Quando o ciúme se transforma em transtorno
A lei Maria da Penha completou 12 anos em agosto, mas numa infeliz coincidência, agosto foi um mês marcado pela violência contra mulher especialmente pela repercussão do trágico caso da advogada atirada do prédio em Guarapuava, PR. Casos semelhantes aconteceram no mesmo período pelo mesmo motivo, ou seja, matou porque não aceitava o fim do relacionamento. A maioria dos praticantes de violência contra a mulher tem em comum um transtorno delirante conhecido como Síndrome de Otelo. O nome é inspirado na obra de Shakespeare, onde o personagem principal, Otelo, cria uma série de suspeitas sobre a suposta infidelidade de sua mulher Desdêmona chegando a assassiná-la e cometer suicídio. A obra foi escrita em 1603, mas diante do contexto que estamos vivendo, torna-se atual.
As pessoas que têm essa síndrome sofrem com o delírio de que seus parceiros ou parceiras são infiéis e dessa forma buscam a todo custo reunir indícios ou provas para mostrar que estão certas gerando um quadro obsessivo compulsivo (TOC). O desejo intenso de querer controlar o cônjuge leva a comportamentos como, espionar, examinar celulares, bolsos, agendas e até fazer visitas surpresas no trabalho. A vida do casal transforma-se num inferno com agressões físicas e morais podendo culminar com homicídio. A separação do casal seria a solução mais razoável, mas quem convive com a pessoa doente torna-se codependente e por mais que tente, não consegue sair da relação, apesar do sofrimento.
É importante diferenciar o ciúme normal daquele que é patológico.
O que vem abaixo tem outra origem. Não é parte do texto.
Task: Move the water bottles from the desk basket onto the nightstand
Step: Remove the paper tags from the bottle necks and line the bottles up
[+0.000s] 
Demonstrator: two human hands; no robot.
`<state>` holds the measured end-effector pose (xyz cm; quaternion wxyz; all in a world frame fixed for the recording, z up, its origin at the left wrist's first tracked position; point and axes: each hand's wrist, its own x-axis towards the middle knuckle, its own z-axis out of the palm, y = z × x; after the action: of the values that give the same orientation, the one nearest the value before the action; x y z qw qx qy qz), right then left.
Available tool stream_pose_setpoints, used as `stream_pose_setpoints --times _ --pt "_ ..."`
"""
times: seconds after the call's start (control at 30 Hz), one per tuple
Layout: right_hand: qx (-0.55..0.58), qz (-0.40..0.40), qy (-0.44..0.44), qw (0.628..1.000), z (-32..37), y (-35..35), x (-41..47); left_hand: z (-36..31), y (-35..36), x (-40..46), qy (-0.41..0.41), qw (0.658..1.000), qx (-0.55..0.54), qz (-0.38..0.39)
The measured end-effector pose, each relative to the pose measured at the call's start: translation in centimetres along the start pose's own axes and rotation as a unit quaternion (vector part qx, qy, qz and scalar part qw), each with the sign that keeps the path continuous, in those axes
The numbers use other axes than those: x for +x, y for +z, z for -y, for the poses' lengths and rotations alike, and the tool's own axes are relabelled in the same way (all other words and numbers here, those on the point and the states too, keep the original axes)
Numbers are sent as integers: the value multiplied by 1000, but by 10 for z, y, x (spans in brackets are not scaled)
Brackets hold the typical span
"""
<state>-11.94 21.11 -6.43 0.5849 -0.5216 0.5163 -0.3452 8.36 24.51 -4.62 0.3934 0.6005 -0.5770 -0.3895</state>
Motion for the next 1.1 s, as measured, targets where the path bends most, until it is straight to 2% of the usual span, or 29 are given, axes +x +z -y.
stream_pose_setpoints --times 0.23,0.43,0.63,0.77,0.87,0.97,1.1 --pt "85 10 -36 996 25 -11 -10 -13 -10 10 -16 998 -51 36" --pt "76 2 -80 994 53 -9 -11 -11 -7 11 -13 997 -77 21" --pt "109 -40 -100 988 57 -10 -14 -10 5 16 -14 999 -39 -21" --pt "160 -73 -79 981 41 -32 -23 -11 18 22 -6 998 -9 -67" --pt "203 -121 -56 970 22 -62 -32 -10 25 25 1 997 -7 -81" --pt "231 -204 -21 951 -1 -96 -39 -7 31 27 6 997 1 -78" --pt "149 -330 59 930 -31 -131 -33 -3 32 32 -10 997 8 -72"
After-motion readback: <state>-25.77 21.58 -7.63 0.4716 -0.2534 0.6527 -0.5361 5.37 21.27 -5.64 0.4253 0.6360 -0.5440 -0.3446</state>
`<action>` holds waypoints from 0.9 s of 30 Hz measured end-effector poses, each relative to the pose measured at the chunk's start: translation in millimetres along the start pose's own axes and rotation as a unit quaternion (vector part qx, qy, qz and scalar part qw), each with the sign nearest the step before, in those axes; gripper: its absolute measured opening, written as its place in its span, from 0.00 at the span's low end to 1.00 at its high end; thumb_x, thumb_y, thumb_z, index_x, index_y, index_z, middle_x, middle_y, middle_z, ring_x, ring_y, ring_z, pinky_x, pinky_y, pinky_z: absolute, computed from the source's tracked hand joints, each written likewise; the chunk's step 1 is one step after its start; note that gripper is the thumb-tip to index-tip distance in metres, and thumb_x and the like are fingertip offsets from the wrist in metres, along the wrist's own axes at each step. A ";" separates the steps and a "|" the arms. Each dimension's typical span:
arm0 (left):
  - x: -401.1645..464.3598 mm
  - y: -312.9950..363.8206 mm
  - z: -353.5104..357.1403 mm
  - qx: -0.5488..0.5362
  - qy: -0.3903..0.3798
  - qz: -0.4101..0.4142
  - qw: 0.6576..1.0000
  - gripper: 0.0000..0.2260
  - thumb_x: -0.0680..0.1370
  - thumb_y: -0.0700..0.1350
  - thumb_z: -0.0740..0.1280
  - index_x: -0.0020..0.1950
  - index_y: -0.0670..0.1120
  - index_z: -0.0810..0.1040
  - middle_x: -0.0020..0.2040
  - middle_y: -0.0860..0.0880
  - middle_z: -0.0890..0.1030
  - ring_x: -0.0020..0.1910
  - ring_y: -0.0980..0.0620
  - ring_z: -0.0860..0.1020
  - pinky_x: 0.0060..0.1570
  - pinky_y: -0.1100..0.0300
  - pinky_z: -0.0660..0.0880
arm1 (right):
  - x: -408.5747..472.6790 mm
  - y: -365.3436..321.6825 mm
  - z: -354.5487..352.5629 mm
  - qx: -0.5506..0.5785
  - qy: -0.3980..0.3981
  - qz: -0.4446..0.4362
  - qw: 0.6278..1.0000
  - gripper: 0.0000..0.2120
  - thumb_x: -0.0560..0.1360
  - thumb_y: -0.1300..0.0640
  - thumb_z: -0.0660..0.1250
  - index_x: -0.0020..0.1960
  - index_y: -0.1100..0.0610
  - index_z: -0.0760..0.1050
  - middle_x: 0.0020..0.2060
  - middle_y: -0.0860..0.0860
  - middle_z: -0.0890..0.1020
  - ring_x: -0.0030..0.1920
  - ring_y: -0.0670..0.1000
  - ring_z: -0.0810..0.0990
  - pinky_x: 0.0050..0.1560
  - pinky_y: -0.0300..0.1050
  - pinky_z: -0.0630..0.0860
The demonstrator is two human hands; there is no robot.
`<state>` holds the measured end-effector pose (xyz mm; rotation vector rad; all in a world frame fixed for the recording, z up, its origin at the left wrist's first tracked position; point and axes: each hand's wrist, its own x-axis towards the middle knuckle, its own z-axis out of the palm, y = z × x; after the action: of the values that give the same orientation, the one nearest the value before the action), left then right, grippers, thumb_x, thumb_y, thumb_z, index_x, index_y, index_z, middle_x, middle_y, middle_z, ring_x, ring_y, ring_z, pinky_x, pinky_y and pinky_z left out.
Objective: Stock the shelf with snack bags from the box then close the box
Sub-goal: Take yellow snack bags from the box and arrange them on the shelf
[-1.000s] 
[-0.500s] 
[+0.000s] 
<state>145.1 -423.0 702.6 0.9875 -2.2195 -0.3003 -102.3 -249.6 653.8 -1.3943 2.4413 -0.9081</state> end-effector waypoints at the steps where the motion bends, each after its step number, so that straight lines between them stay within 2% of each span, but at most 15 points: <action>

Enquanto o ciúme normal é transitório e não altera o comportamento de quem o sente, o ciúme patológico provoca reações emocionais descontroladas afetando drasticamente toda a família inclusive os filhos. A síndrome de Otelo é um transtorno e está incluída na Classificação Internacional de Doenças CID-10, portanto, deve ser tratada clinicamente.
A taxa de feminicídio no Brasil é a quinta maior do mundo, mas poderia ser menor se houvesse mais informações sobre saúde mental. Infelizmente, só conhecemos o problema depois que ele vira crime. Se você tem amigo ou parente que apresenta sinais de estar com ciúme patológico, tente conversar abertamente com ele sobre o problema e encoraje-o a buscar ajuda psicológica. Antes de julgá-lo e condená-lo, saiba que ele também sofre, precisa de psicoterapia e em casos extremos, até de medicação. Essa simples atitude pode evitar tragédias e contribuir para que Otelo seja apenas um personagem do teatro.